James Taylor formed JTQ in 1987 following the break up of his previous band The Prisoners. Since then, he and a revolving lineup of musicians – the current incarnation is guitarist Mark Cox, Andrew McKinney on bass and drummer Pat Illingworth – have taken their smooth jazz-funk sounds all over the world.
The idea for The Rochester Mass came about following a particularly traumatic time for the experienced bandleader, who is originally from Rochester and who now lives near the city’s beautiful cathedral.
“My father was dying and I would go to the cathedral regularly to listen to the choir,” he recalls. “I got very into that organ music and the choral music of the cathedral. I started going there because my dad was very ill and it was extremely painful to watch – and I found that that was helpful.
“Then when I was listening to that sound, I started thinking, ‘I wonder if there’s some way that that would combine with our sound?’ I’ve always felt that what we do is a kind of church, in a way. What goes on in jazz clubs and funk clubs is kind of a mass euphoria that you witness from the stage.
“I felt that what they were doing wasn’t so different from what we were doing, even though ostensibly they were complete opposites, musically. But I felt there was common ground.”
“Yeah, I think that’s fair to say,” says the artist, agreeing with my suggestion that The Rochester Mass is perhaps the first album of its type, the first ever “jazz-funk mass,” if you will. “I don’t think there’s anything else been written like that before.
“It’s always exciting if you feel you’ve stumbled on something that’s genuinely a first, although I didn’t recognise it at the time. I just wanted to mix that sound with our sound and then by experimenting a lot we managed to make it work. That was a bit of a eureka moment because it didn’t work at first…”

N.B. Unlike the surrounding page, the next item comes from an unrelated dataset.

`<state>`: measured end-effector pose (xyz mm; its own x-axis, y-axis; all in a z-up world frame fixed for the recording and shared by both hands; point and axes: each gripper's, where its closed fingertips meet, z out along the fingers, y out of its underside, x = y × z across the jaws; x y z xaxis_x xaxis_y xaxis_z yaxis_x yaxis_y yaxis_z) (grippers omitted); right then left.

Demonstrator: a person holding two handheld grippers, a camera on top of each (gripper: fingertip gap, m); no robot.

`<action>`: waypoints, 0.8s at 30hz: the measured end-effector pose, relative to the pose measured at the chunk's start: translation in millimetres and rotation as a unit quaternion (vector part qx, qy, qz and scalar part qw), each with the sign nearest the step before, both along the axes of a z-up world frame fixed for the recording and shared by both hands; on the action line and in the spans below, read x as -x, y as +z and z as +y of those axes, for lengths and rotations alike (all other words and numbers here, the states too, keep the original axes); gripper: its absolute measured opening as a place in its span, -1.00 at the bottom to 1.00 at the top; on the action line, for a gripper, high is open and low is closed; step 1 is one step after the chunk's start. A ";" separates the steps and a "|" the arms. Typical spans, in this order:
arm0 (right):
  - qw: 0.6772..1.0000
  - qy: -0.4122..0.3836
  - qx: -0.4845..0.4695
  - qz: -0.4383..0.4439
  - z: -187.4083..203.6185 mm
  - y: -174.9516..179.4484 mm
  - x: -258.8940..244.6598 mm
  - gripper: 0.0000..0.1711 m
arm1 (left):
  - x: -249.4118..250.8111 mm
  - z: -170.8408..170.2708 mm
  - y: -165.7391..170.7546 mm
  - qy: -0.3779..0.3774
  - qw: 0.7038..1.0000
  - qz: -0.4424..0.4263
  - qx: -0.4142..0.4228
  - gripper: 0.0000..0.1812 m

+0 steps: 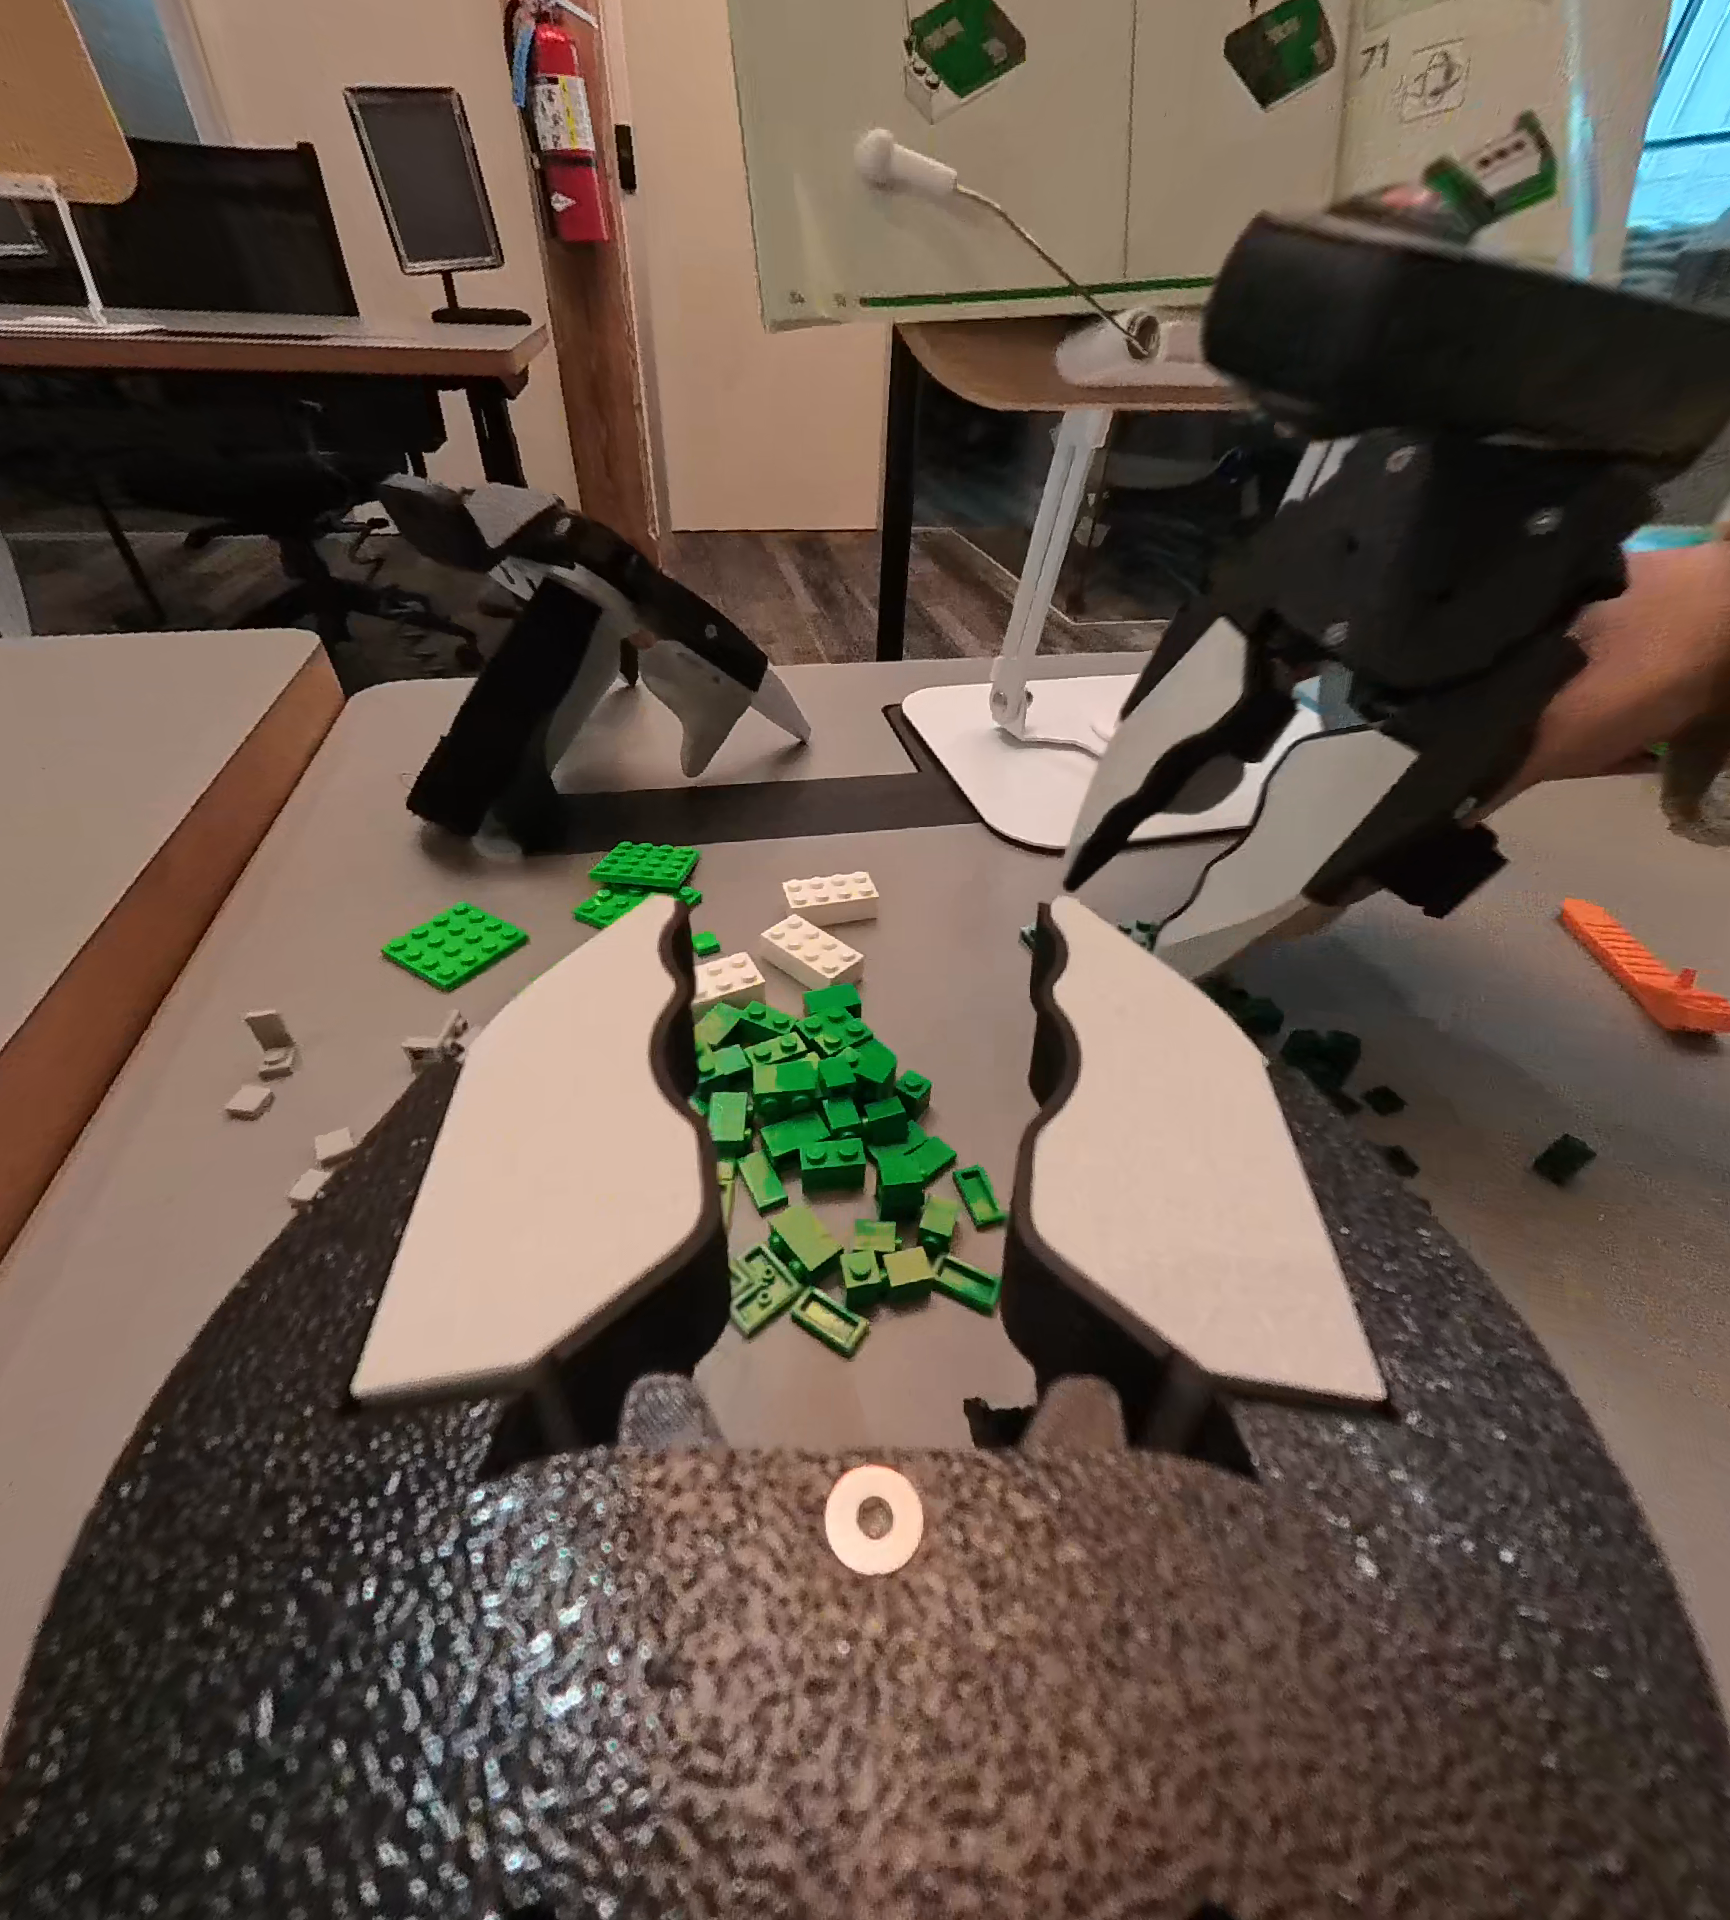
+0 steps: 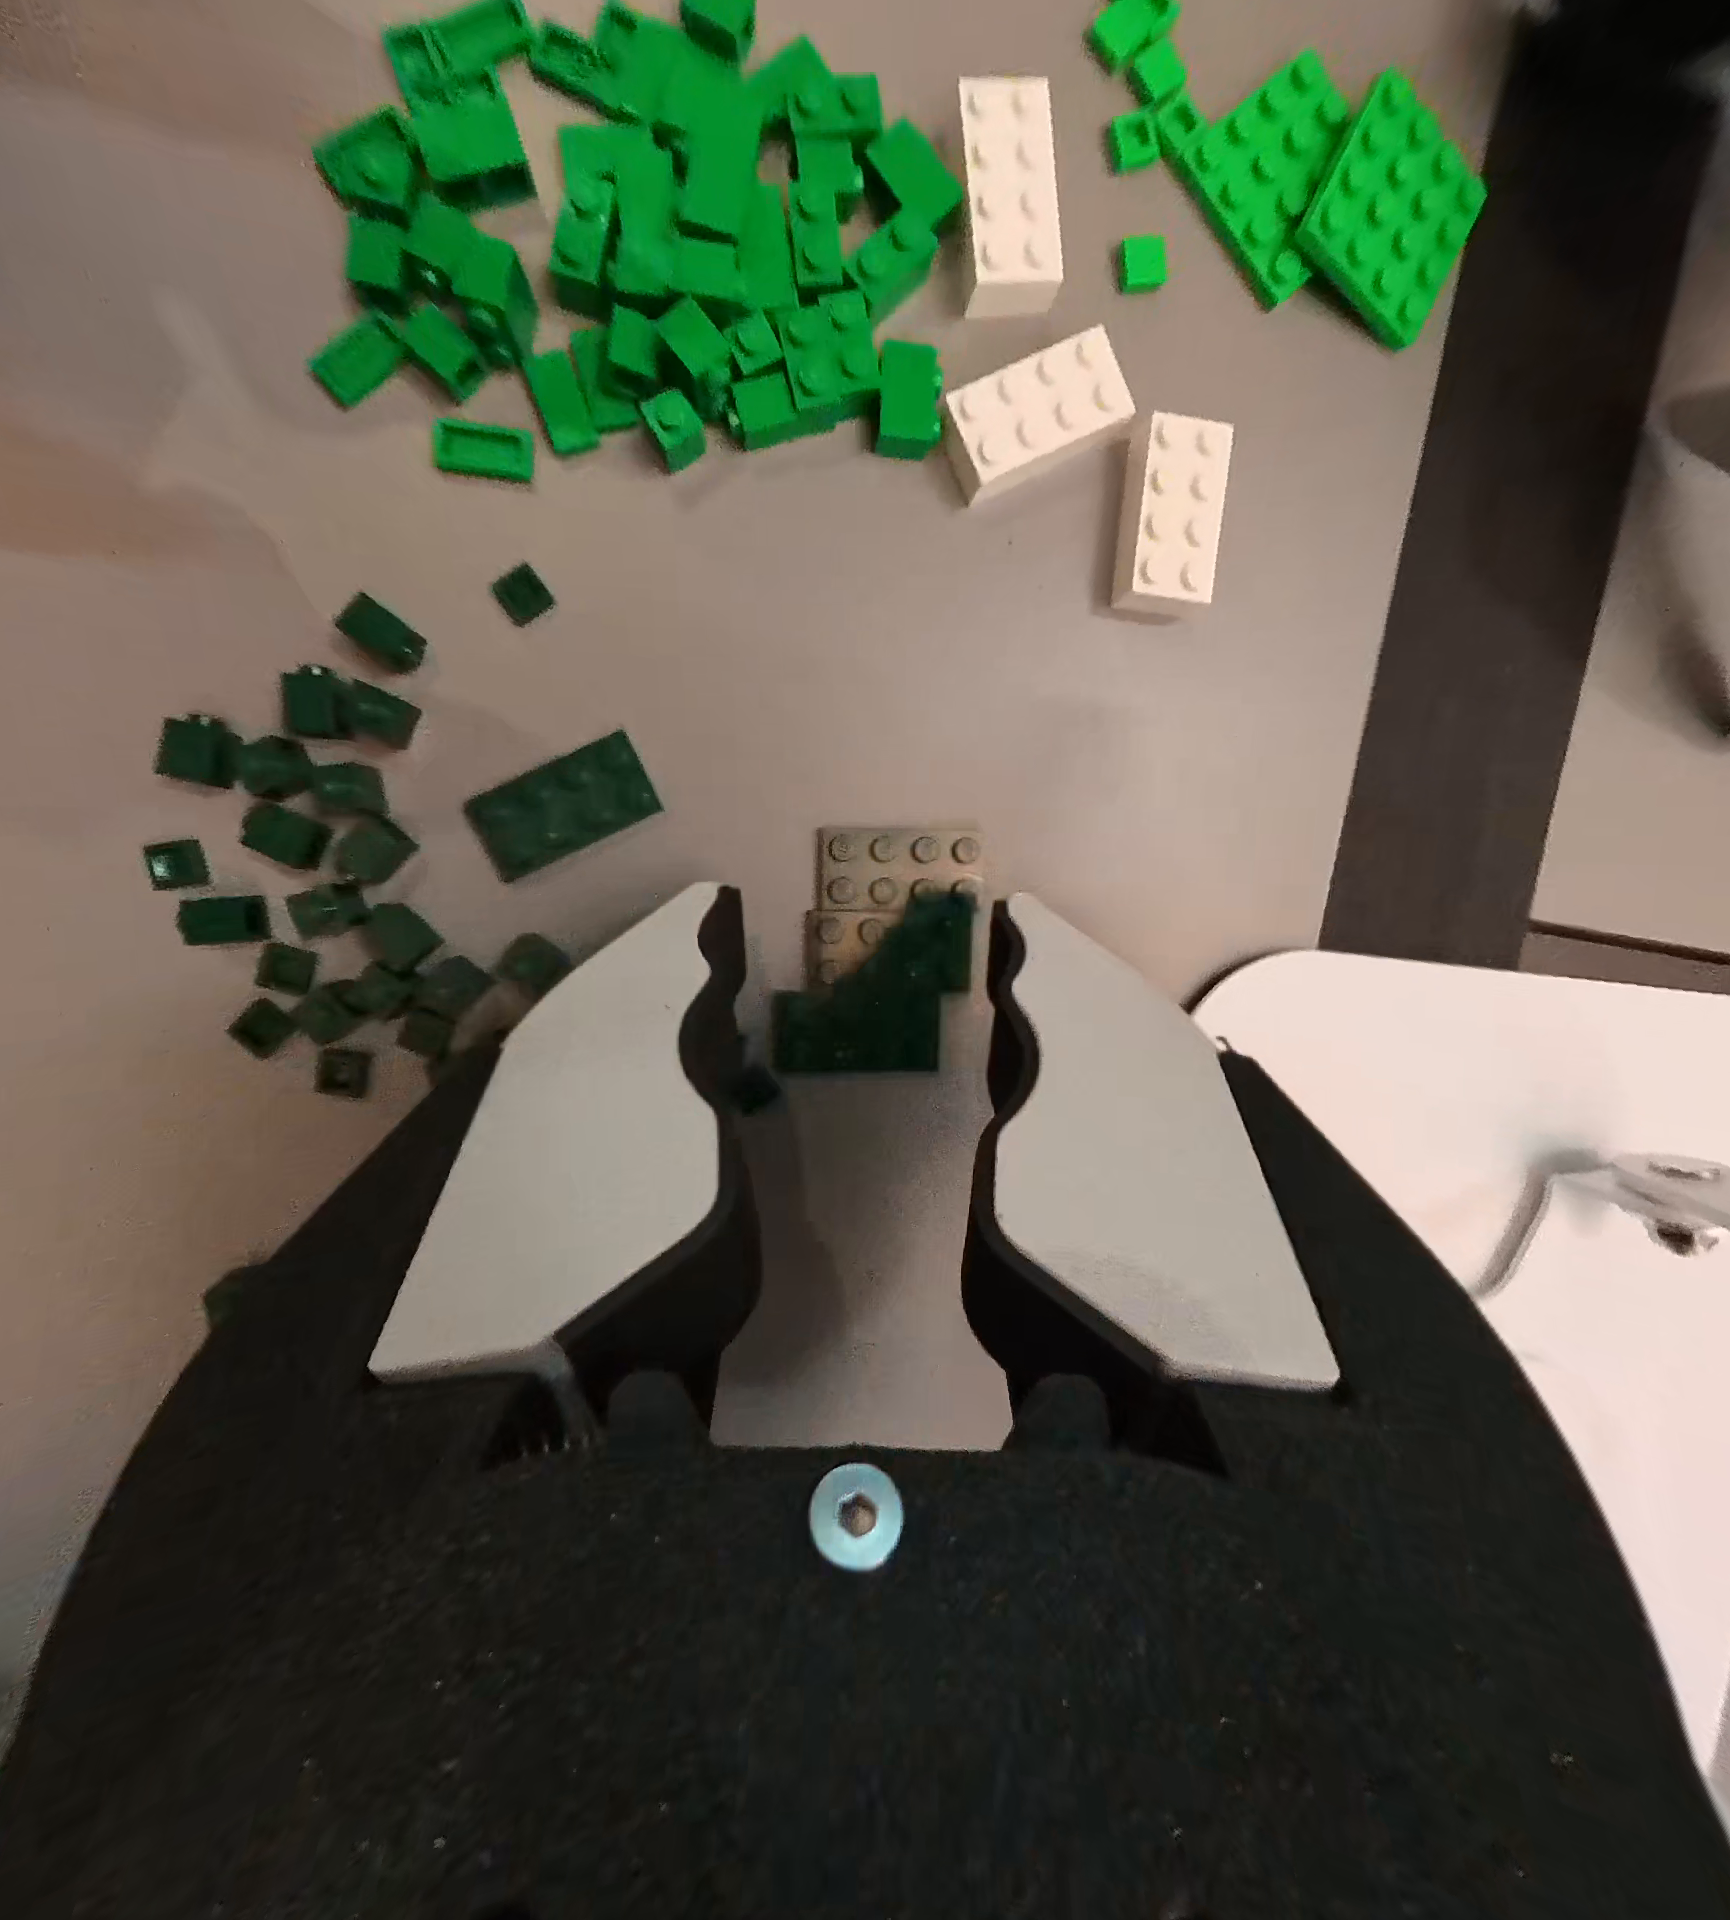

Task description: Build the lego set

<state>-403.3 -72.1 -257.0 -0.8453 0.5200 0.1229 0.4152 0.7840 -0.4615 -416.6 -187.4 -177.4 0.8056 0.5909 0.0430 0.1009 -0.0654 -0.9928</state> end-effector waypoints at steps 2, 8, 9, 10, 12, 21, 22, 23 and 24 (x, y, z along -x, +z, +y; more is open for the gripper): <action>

When putting together the 10 tracks that make up this ambitious artistic statement, Taylor took ancient Latin texts and wrote new music to put to the words. “Yeah, I had the text of the Latin Mass and worked on bits of music that would celebrate that text,” he explains.
“It felt a little bit like the music was something from the past… That sound is beautiful and the singing’s beautiful, but it all pertains to something from many many centuries ago, and I thought, ‘Why can’t it just be right here, right now?’ I wanted to try and take that ancient thing and make it new.”
“It was recorded in a studio called The Angel up in Islington,” reveals James, “and was done in one go. There’s no overdubs; it was recorded live and the whole process took six hours. It took three years to write, but once we had it there was no problem. It was just a case of getting it on tape and that happened very quickly.”
“That may not happen, in which case I’ll move on to different things, but I like the fact that something has been established. There’s a new template out there that other people can use as well.”
The Rochester Mass will be released via Cherry Red Records on December 4.
The album will be performed from start to finish on December 3 at Ronnie Scott’s in London.